OBJECTIVES We sought to optimize vascular edothelial growth factor (VEGF) treatment for therapeutic angiogenesis in myocardial ischemia, we explored the efficacy of five different regimens. BACKGROUND Although VEGF(165) is one of the most potent pro-angiogenic growth factors, VEGF(165) treatment for myocardial ischemia has been hampered by low efficacy and dose-limiting hypotension after systemic or intracoronary delivery.
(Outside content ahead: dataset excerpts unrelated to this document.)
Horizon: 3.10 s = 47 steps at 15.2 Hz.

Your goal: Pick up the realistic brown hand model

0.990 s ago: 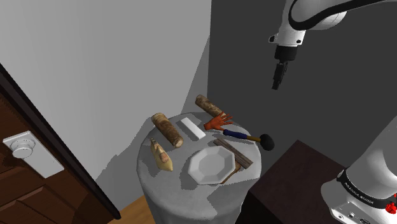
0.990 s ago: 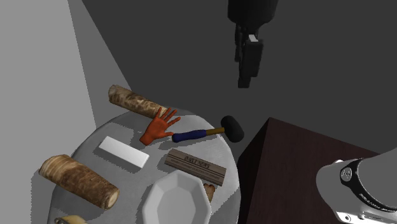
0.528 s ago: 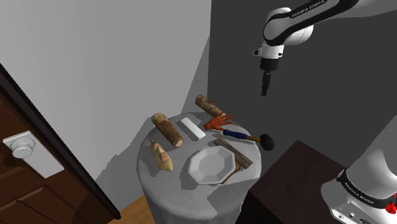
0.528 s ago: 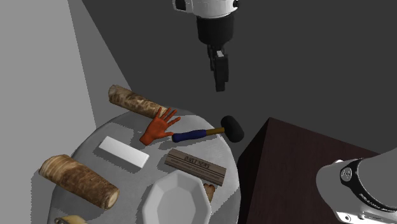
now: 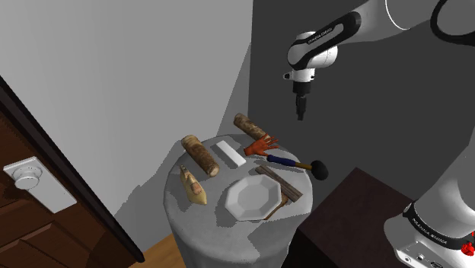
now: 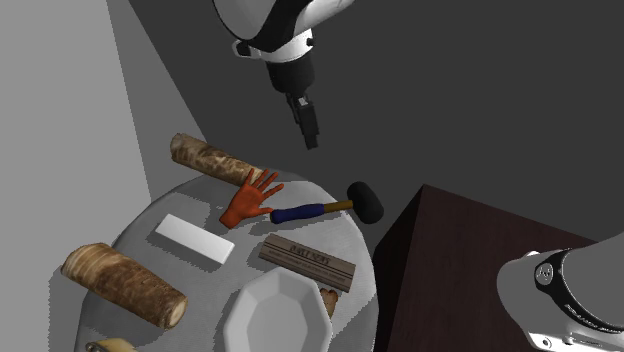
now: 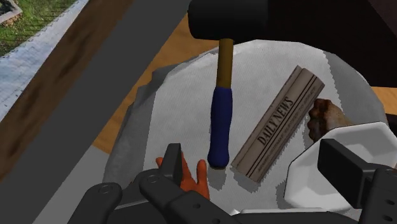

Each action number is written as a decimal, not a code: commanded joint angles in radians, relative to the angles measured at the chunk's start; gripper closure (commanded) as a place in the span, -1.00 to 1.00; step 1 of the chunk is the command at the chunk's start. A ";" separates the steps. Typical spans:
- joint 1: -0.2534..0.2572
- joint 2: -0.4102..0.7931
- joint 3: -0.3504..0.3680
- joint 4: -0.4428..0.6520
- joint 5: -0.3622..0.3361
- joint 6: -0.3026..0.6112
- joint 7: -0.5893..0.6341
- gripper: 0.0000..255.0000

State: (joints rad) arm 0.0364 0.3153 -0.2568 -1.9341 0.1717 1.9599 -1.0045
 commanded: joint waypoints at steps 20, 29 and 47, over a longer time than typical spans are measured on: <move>-0.072 0.708 0.120 0.723 0.012 -0.109 -0.261 -1.00; -0.072 0.713 0.120 0.724 0.013 -0.106 -0.261 1.00; -0.065 0.577 0.109 0.690 0.001 -0.208 -0.253 1.00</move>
State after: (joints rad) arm -0.0280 0.8982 -0.1468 -1.2462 0.1733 1.7603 -1.2580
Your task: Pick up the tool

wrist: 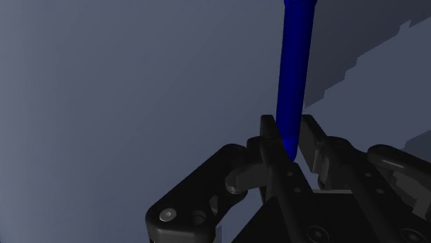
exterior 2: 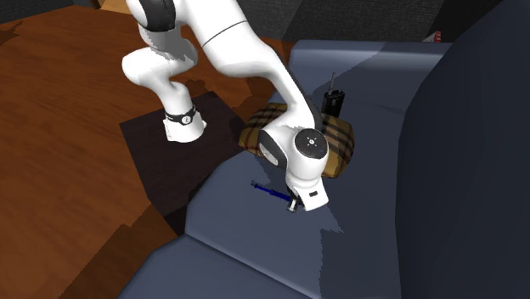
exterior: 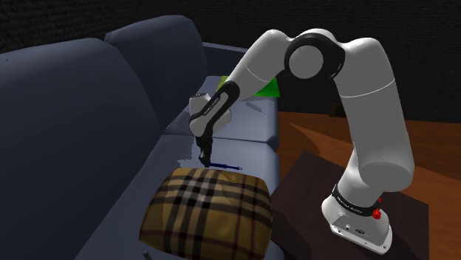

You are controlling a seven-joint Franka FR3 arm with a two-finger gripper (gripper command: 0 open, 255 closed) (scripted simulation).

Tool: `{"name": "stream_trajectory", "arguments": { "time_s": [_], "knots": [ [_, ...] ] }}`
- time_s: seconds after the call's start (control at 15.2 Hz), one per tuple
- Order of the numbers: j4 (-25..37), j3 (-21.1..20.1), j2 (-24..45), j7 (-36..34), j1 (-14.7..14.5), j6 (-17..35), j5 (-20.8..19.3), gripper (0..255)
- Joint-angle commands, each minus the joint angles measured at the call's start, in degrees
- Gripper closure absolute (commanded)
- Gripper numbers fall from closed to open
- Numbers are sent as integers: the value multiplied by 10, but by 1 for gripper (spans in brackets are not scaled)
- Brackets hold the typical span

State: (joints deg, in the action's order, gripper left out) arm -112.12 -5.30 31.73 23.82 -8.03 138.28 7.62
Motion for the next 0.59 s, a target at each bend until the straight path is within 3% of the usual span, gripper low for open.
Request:
{"name": "stream_trajectory", "arguments": {
  "time_s": [0.0, 0.53],
  "knots": [
    [-2, -1, -9, -1, 0, -9, 0, 255],
    [-3, -1, -55, -6, 1, -53, 0, 255]
  ]
}}
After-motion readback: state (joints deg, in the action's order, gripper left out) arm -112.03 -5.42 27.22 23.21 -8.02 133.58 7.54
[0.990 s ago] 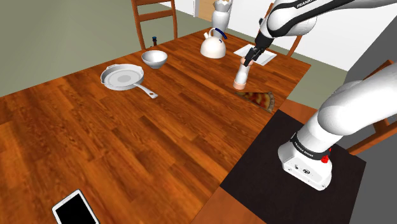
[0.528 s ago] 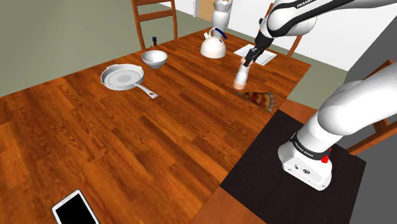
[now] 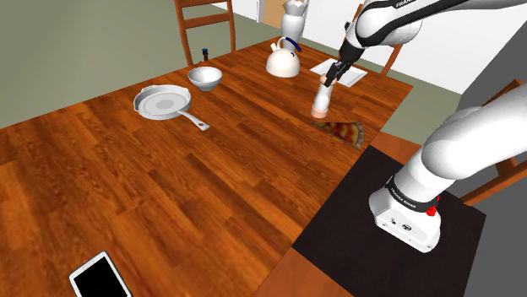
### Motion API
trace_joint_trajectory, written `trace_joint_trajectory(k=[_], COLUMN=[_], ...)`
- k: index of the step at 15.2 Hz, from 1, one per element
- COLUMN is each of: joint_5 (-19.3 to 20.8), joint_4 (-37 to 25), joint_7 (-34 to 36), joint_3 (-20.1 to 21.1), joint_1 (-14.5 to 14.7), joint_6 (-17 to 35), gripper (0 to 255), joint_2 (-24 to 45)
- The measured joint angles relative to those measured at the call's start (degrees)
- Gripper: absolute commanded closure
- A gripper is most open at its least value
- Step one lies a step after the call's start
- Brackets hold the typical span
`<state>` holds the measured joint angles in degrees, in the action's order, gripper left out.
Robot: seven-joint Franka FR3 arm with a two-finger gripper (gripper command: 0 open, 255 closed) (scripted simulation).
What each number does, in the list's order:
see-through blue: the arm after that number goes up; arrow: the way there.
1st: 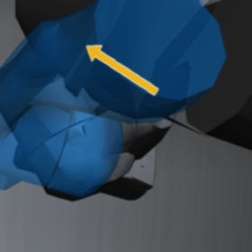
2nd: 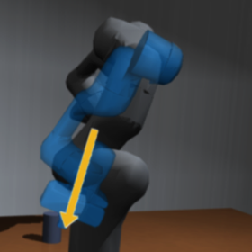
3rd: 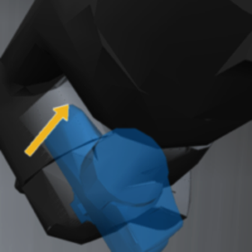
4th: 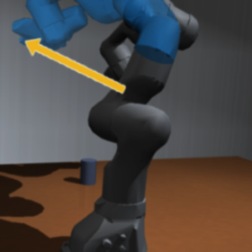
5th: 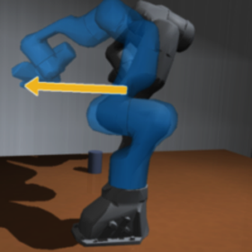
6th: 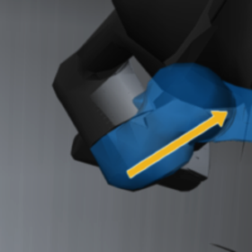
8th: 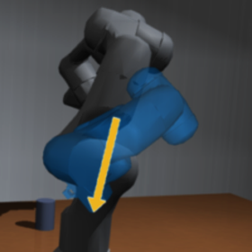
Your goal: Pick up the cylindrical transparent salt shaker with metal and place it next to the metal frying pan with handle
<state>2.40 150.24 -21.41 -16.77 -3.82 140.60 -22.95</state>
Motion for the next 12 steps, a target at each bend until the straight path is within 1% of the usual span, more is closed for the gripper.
trace_joint_trajectory(k=[12], joint_5=[0.60], joint_4=[-6.06], joint_7=[1.33], joint_3=[1.42], joint_1=[-0.40], joint_6=[-10.24], gripper=[255], joint_2=[-4.24])
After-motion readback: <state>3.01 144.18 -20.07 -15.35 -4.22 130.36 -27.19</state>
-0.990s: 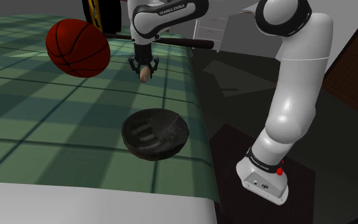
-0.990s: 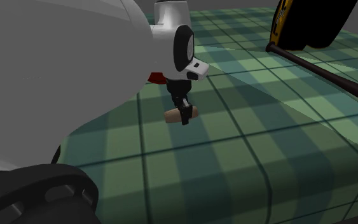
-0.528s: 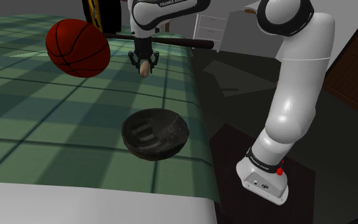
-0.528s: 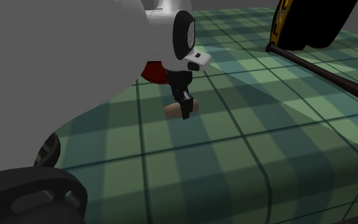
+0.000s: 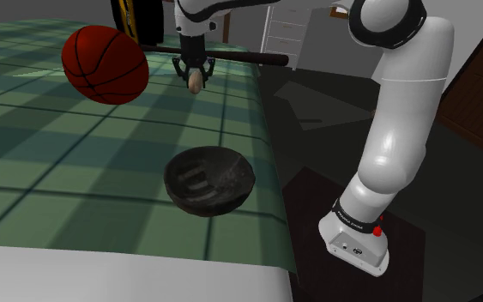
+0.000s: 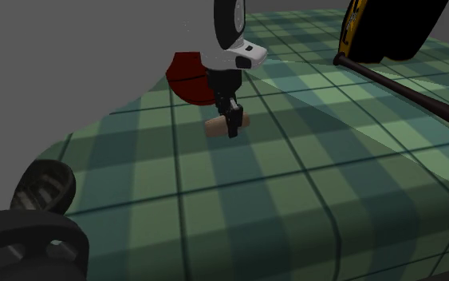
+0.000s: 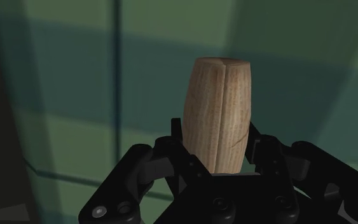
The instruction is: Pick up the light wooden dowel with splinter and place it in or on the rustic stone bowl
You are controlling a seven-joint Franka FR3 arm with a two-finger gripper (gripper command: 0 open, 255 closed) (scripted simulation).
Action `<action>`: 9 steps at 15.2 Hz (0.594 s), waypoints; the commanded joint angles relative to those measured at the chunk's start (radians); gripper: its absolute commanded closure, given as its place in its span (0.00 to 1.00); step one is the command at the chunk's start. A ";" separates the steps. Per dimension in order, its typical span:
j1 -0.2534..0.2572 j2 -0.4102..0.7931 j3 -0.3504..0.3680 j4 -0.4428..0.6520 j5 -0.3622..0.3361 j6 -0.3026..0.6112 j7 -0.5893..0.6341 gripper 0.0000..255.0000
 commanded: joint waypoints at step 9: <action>0.010 0.005 0.003 0.143 0.002 -0.137 -0.015 1.00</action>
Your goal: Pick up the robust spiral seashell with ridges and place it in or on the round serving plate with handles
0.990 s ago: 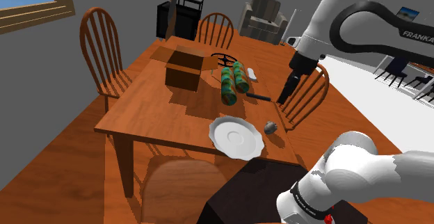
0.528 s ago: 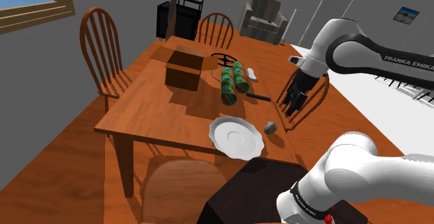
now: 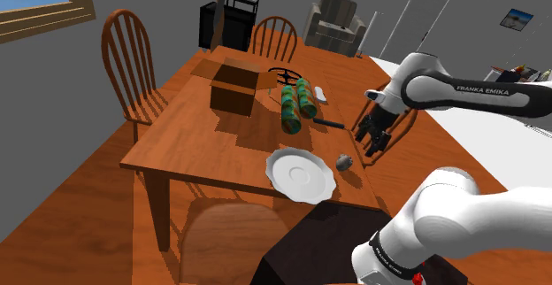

METHODS This study evaluated the effect of intravenous or intracornary rhVEGF(165) in the presence or absence of nitric oxide (NO) synthase inhibition in a porcine model of chronic myocardial ischemia. Forty-two Yorkshire pigs with chronically occluded left circumflex coronary arteries wre randomly assigned to receive 10 mug/kg of VEGF(165) :1) rapid (40 min) intravenous VEGF(165) 0.25 mug/kg/min, 2) slow (200 min) intravenous VEGF(165) 0.05 mug/kg/min, 3) rapid intracoronary VEGF(165) 0.25 mug/kg/min, 4) rapid intracoronary VEGF(165) 0.25 mug/kg/min + nitro-L-arginine methyl esdter hydrochloride (L-NAME) or 5) rapid vehicle infusion. RESULTS Intracoronary and intravenous VEGF(165) induced hypotension. Intracoronary VEGF-induced hypotension was blocked by L-NAME . Coronary angiography three weeks after treatment showed improvement in collateral index in both intracoronary groups but not the intravenous VEGF(165) groups. Likewise, myocardial blood flow and microvascular function in the ischemic territory improved in both intracoronary groups but not in the intravenous groups. CONCLUSIONS Intracoronary infusion of VEGF(165) significantly improves blood flow to the ischemic myocardium. Concomitant administration of L-NAME inhibits VEGF-induced hypotension while most likely preserving VEGF-induced angiogenesis. Intravenous infusion of VEGF(165) was not effective in augmenting either myocardial flow or function in this model. (C) 2001 by the American College of Cardiology.